Hi Nick, 

Thanks for the feedback. Responses below: 

> On 06 Jul 2016, at 15:30, Nick Papior <[email protected]> wrote:
> 
> Hi Arthur,
> 
> 2016-07-06 15:13 GMT+02:00 Arthur France-Lanord <[email protected] 
> <mailto:[email protected]>>:
> Dear all,
> 
> I’ve recently compiled a parallel version of siesta 4.0b-485 using openmpi 
> 1.10.3, and I’m seeing horrible parallel performances. I was previously 
> building siesta with  openmpi 1.6.x (on another box though) and clearly 
> didn’t get the same behaviour. For instance, when running Tests/si001, here 
> is the timing I get when using mpirun -np 1 (serial):
> 
> Start of run             0.000
> -------------- end of scf step             1.384
> -------------- end of scf step             1.589
> -------------- end of scf step             1.782
> -------------- end of scf step             1.987
> -------------- end of scf step             2.191
> etc
> 
> And when using mpirun -np 2 (parallel):
> 
> Start of run             0.000
> -------------- end of scf step            17.349
> -------------- end of scf step            32.758
> -------------- end of scf step            48.386
> -------------- end of scf step            64.036
> -------------- end of scf step            80.265
> etc
> 
> I’ve used manually compiled from sources openblas 0.2.18, lapack 3.4.2, 
> openmpi 1.10.3, and scalapack 2.0.2. I’m also using manually compiled gcc 
> 4.8.3. I did run some scalapack tests, the ones included under 
> scalapack-2.0.2/BLACS/TESTING and scalapack-2.0.2/TESTING, and things were 
> apparently going well (even if it’s hard to have a feeling on the timing).
> 
> Here are chunks of my arch.make which could be relevant:
> 
> FC=/home/afl/local/opt/openmpi/1.10.3/bin/mpif90
> FFLAGS=-O2
> FPPFLAGS= -DMPI -DFC_HAVE_FLUSH -DFC_HAVE_ABORT
> 
> BLAS_LIBS=/home/afl/local/opt/openblas/lib/libopenblas.so
> LAPACK_LIBS=/home/afl/local/opt/lapack/lib/liblapack.so
> Change these to 
> BLAS_PATH=/home/afl/local/opt/openblas/lib/
> BLAS_LIBS=-L$(BLAS_PATH) -Wl,-rpath=$(BLAS_PATH) -lopenblas
> LAPACK_PATH=/home/afl/local/opt/lapack/lib/
> LAPACK_LIBS=-L$(LAPACK_PATH) -Wl,-rpath=$(LAPACK_PATH) -llapack
> 
> Note, Wl,-rpath only influences shared libraries, so it may not be needed for 
> lapack.

Thanks, I’ll try that. 

> 
> On a side note, please update to LAPACK 3.6.1 and also, LAPACK defaults to 
> compiling the static library (.a), are you sure you have the shared variant?

Yes, I’ve manually compiled shared libraries.

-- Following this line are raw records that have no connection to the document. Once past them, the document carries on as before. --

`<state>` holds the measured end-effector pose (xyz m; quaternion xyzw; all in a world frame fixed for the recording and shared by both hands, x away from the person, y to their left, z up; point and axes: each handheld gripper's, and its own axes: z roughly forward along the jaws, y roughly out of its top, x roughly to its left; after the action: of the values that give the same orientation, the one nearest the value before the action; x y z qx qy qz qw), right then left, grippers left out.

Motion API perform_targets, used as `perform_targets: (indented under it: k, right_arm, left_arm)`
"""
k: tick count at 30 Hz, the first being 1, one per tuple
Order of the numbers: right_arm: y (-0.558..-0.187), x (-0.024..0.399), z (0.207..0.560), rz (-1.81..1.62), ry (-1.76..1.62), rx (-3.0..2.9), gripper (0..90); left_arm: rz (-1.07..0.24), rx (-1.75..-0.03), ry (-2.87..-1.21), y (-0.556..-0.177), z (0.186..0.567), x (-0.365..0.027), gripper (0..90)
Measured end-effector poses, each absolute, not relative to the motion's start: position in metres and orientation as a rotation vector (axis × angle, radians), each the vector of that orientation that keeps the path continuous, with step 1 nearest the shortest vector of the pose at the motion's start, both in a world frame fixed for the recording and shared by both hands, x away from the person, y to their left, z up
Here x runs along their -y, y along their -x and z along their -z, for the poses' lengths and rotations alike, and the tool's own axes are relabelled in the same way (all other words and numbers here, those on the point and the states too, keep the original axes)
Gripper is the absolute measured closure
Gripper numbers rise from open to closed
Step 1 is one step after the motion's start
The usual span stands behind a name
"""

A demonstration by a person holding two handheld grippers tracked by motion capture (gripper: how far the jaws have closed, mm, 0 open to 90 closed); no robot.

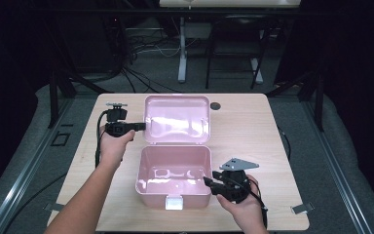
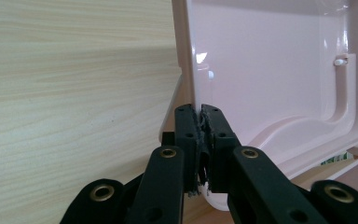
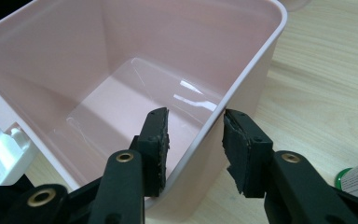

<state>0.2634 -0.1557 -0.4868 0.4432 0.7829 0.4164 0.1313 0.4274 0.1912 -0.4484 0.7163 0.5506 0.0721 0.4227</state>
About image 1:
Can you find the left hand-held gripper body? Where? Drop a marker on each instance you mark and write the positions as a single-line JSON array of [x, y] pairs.
[[117, 128]]

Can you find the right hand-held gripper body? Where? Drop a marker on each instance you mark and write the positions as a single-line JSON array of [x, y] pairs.
[[237, 185]]

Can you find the pink plastic lidded box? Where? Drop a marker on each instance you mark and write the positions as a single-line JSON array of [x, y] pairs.
[[175, 162]]

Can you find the person's left hand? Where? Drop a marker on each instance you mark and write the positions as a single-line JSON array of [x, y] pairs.
[[113, 148]]

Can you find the person's right hand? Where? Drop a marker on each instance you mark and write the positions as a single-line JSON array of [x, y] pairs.
[[248, 211]]

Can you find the grey metal table clamp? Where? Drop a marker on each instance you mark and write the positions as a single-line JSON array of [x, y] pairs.
[[54, 207], [302, 208]]

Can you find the black round table grommet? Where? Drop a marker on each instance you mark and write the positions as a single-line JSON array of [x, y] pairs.
[[215, 106]]

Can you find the black metal chair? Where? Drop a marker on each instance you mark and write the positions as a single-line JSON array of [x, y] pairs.
[[237, 39]]

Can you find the white background desk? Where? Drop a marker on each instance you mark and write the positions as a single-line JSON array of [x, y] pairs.
[[230, 2]]

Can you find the black metal frame stand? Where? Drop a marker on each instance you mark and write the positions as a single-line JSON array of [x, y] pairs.
[[319, 104], [53, 97]]

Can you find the aluminium floor rail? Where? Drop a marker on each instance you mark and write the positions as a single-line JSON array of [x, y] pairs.
[[337, 169], [29, 169]]

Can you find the black horizontal frame bar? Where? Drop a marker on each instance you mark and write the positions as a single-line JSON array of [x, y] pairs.
[[110, 11]]

Starting from the static variant, 
if I recall correctly I did: 

ar -x liblapack.a
/home/afl/local/opt/gcc/4.8.3/bin/gfortran -o liblapack.so *.o -lopenblas 
-shared -lpthread

> 
> If you do not force the libraries to be statically linked, then you need to 
> update LD_LIBRARY_PATH (which it does not seem you have).
> 
> 
> BLACS_LIBS=
> SCALAPACK_LIBS=-L/home/afl/local/opt/scalapack/lib -lscalapack 
> Change this to 
> SCALAPACK_PATH=/home/afl/local/opt/scalapack/lib
> SCALAPACK_LIBS=-L$(SCALAPACK_PATH) -Wl,rpath=$(SCALAPACK_PATH) -lscalapack
> 
> Again, scalapack is most likely in static (.a), so the Wl,-rpath is most 
> likely superfluous (if you use scalapack as a static library).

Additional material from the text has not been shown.